He recalled his first impressions of the huge and muscular, fiercely aggressive Germanic warriors who were now rampaging across the vast spread of lands far to the east of here, pillaging and murdering with impunity. He had watched a large warband of them descend a high glacier pass in the Cisalpine region of Gallia some years previously and he was reminded of the strange feeling he’d had at the time. From his place of concealment, he had thought to himself as they passed close-by, that he was looking at a host of Gadwyr from the Galedon Highlands, as they were very similar in size and build and they were too red-haired, hale and freckled and blue-eyed to a man.

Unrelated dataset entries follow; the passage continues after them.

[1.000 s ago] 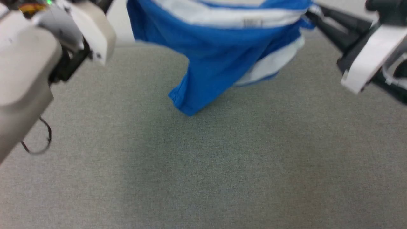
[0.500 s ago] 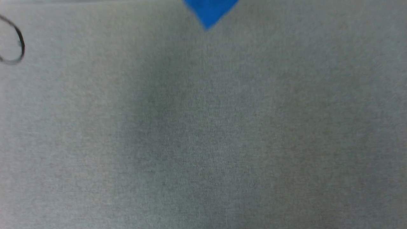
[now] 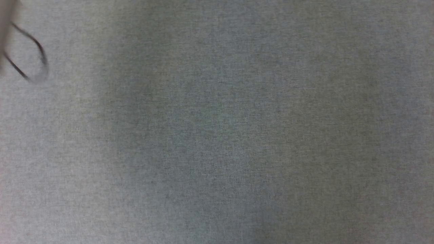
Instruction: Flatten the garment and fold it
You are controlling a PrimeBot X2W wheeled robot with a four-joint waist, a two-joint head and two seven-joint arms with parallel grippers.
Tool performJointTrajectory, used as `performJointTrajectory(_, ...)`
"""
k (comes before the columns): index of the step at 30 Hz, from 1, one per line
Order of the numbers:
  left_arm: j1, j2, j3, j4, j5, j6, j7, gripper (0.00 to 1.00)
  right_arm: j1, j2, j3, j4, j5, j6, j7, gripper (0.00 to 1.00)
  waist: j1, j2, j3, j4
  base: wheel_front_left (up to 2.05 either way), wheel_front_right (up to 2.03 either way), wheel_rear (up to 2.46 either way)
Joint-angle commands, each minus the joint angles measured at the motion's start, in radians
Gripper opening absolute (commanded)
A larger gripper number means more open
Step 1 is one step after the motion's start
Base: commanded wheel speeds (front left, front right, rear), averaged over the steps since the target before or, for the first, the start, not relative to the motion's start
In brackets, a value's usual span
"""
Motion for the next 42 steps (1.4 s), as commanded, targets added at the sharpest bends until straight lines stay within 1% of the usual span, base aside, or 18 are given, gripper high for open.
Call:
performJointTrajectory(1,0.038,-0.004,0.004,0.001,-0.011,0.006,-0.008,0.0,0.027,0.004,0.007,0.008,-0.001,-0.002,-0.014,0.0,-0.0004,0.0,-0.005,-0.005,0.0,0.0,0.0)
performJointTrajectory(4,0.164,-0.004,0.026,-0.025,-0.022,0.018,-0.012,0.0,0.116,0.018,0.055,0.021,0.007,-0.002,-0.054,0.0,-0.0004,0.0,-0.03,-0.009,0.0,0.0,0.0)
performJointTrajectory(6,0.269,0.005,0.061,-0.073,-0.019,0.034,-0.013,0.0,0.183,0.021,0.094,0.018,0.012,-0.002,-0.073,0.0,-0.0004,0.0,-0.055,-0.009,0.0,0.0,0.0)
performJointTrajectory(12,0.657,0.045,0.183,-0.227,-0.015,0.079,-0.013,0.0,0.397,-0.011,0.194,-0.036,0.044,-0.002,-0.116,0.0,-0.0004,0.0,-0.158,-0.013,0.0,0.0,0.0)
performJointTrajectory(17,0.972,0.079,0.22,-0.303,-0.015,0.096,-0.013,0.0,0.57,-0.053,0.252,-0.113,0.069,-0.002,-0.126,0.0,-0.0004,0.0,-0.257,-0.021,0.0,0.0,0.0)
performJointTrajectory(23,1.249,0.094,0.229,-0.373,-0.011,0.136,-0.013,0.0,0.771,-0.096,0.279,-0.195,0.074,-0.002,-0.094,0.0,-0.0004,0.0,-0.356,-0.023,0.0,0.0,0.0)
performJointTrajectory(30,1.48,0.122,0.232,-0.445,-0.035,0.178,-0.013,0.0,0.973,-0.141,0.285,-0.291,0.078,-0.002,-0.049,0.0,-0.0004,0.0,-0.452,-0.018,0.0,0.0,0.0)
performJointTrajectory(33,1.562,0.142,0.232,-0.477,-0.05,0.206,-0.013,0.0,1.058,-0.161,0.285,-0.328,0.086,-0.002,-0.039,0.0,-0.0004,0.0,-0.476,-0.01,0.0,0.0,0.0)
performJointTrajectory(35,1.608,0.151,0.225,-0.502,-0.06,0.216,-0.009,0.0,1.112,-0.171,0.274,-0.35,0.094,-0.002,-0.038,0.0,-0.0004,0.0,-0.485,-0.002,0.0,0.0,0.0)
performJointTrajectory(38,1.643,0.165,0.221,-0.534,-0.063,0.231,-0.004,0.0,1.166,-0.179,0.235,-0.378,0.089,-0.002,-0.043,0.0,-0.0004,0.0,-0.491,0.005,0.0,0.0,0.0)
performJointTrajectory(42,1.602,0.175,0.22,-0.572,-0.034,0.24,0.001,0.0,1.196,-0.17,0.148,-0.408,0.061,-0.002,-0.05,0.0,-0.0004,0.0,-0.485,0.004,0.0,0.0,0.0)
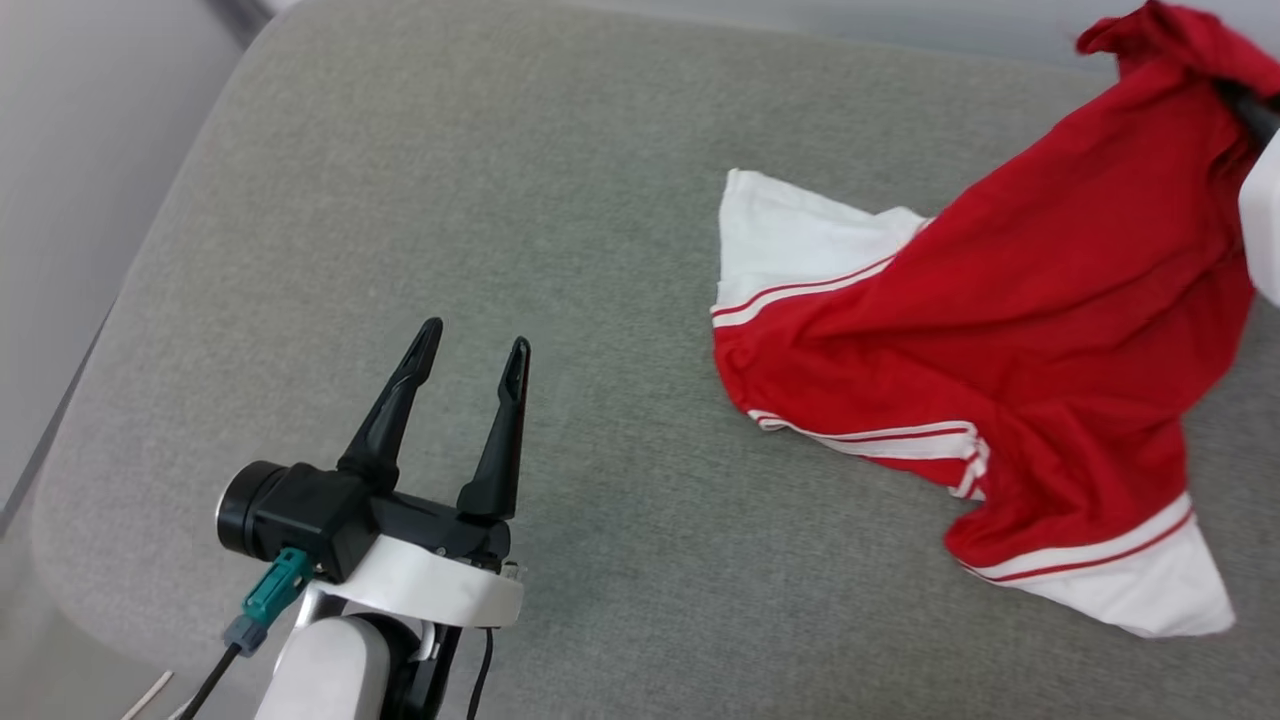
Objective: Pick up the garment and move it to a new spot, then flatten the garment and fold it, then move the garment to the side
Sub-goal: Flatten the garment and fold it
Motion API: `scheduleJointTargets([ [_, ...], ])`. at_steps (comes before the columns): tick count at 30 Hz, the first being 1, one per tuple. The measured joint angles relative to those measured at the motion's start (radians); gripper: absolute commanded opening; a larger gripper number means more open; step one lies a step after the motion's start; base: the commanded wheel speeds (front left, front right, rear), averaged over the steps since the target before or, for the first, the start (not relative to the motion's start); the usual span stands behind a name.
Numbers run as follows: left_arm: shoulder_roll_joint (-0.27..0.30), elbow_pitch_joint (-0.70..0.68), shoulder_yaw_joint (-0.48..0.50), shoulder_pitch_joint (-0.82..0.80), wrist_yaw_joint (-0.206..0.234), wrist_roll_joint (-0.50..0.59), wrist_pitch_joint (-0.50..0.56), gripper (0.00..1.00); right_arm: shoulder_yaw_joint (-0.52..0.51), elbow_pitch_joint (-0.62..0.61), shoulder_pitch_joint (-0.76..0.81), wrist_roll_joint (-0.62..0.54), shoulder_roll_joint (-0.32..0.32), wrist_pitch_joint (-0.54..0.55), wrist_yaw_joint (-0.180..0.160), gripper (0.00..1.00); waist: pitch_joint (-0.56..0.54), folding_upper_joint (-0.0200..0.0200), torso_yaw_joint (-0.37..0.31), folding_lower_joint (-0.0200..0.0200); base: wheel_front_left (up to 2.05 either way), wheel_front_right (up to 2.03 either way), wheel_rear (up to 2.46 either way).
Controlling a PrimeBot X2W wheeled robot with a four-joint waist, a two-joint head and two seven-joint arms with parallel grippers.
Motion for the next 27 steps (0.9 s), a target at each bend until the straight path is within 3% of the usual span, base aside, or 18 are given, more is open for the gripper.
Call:
scheduleJointTargets([
  [3, -0.005, 0.005, -0.008, -0.01, 0.0, -0.002, 0.0, 1.0, 0.035, 0.15, -0.074, -0.051, 0.008, -0.052, 0.0, 0.0, 0.027, 0.0, 0.035, 0.0, 0.0, 0.0, 0.0],
  [4, -0.007, 0.007, -0.009, -0.014, 0.0, -0.003, 0.0, 1.0, 0.034, 0.204, -0.096, -0.064, 0.018, -0.067, 0.0, 0.15, 0.035, 0.0, 0.046, 0.0, 0.0, 0.0, 0.0],
  [5, -0.009, 0.008, -0.011, -0.018, 0.0, -0.003, 0.0, 1.0, 0.017, 0.267, -0.112, -0.071, 0.034, -0.072, 0.0, 0.64, 0.042, 0.0, 0.056, 0.0, 0.0, 0.0, 0.0],
  [6, -0.009, 0.009, -0.01, -0.018, 0.0, -0.004, 0.0, 1.0, -0.005, 0.326, -0.126, -0.073, 0.052, -0.069, 0.0, 1.0, 0.048, 0.0, 0.064, 0.0, 0.0, 0.0, 0.0],
  [10, -0.011, 0.014, -0.014, -0.025, 0.0, -0.007, 0.0, 1.0, 0.001, 0.462, -0.143, -0.106, 0.099, -0.093, 0.0, 1.0, 0.065, 0.0, 0.088, 0.0, 0.0, 0.0, 0.0],
  [15, -0.011, 0.019, -0.005, -0.025, 0.0, -0.006, 0.0, 1.0, 0.037, 0.524, -0.145, -0.081, 0.137, -0.167, 0.0, 1.0, 0.051, 0.0, 0.076, 0.0, 0.0, 0.0, 0.0],
  [20, -0.001, 0.018, 0.011, -0.021, 0.0, 0.0, 0.0, 1.0, 0.083, 0.519, -0.135, -0.038, 0.159, -0.281, 0.0, 1.0, 0.017, 0.0, 0.038, -0.0001, 0.0, 0.0, 0.0],
  [27, 0.019, 0.002, 0.039, 0.006, 0.0, 0.004, 0.0, 1.0, 0.101, 0.412, -0.053, 0.019, 0.169, -0.498, 0.0, 1.0, -0.045, 0.0, -0.048, -0.0001, 0.0, 0.0, 0.0],
])
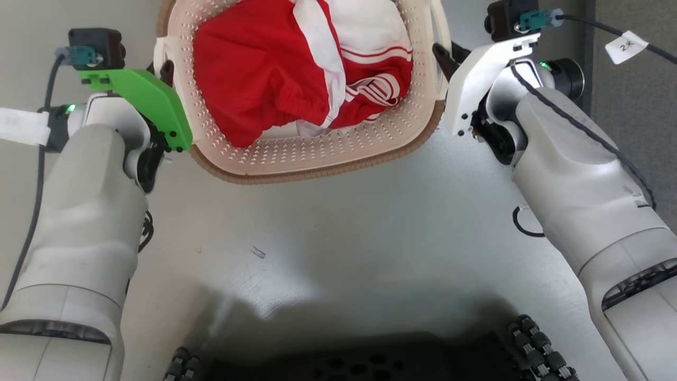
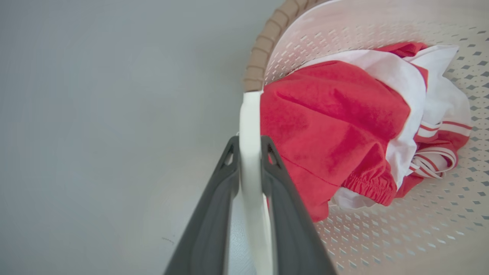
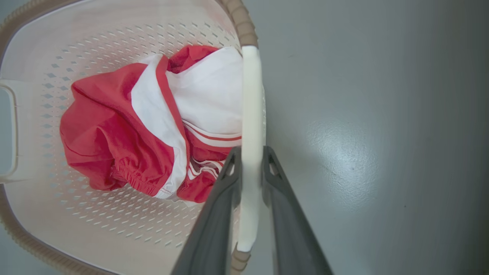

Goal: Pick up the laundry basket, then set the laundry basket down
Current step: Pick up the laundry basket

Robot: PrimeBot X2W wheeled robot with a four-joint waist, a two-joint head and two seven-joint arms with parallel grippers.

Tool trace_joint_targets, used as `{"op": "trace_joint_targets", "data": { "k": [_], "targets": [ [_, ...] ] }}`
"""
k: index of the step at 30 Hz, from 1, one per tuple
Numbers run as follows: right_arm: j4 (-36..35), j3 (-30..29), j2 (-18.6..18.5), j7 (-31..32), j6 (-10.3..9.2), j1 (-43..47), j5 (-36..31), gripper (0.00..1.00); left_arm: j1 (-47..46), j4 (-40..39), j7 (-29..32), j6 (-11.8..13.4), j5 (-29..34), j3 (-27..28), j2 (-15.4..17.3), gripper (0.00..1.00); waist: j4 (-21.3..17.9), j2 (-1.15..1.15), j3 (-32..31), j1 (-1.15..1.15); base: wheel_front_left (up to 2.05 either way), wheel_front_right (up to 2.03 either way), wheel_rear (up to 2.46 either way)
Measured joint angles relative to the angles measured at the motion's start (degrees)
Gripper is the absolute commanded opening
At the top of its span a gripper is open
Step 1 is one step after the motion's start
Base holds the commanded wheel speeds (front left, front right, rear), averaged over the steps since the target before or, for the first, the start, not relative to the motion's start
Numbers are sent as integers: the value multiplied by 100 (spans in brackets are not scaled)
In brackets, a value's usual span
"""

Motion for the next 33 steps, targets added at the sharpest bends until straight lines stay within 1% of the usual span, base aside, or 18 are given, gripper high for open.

He’d thought at the time that somewhere back through the mists of time, these two disparate people had most likely came from one set of enormous copper-haired ancestors but it was certainly an opinion he would keep to himself, especially in the company of the recently honoured Gwyr Brith Fawr.

The ghost-warrior put these fanciful thoughts behind him now and looked sombrely down at his tens of thousands of massed relatives, who had already sued for peace again and had sent more emissaries to Caesar himself in his enormous leather campaign tent with its stout, decorated poles, its brace of eagle standards at the doorway and their attendant Aquilifers. The two intermingled tribes below looked very much like the Brythons of his own land and they amassed in a similar way, with formations of about four hundred mounted warriors at either flank. However, Fuanladd’s estimate of the numbers below was now around two hundred thousand souls and he realised with a sad shake of his head that many thousands must have perished from starvation or sickness already. Notwithstanding the little over two thousand horses and men abroad foraging, who were yet to return if they ever did, this still left almost fifty thousand people missing, either slaughtered in some other place, or cast like seeds to the four winds, to likely find themselves burdened somewhere by the heavy and oppressive chains of slavery.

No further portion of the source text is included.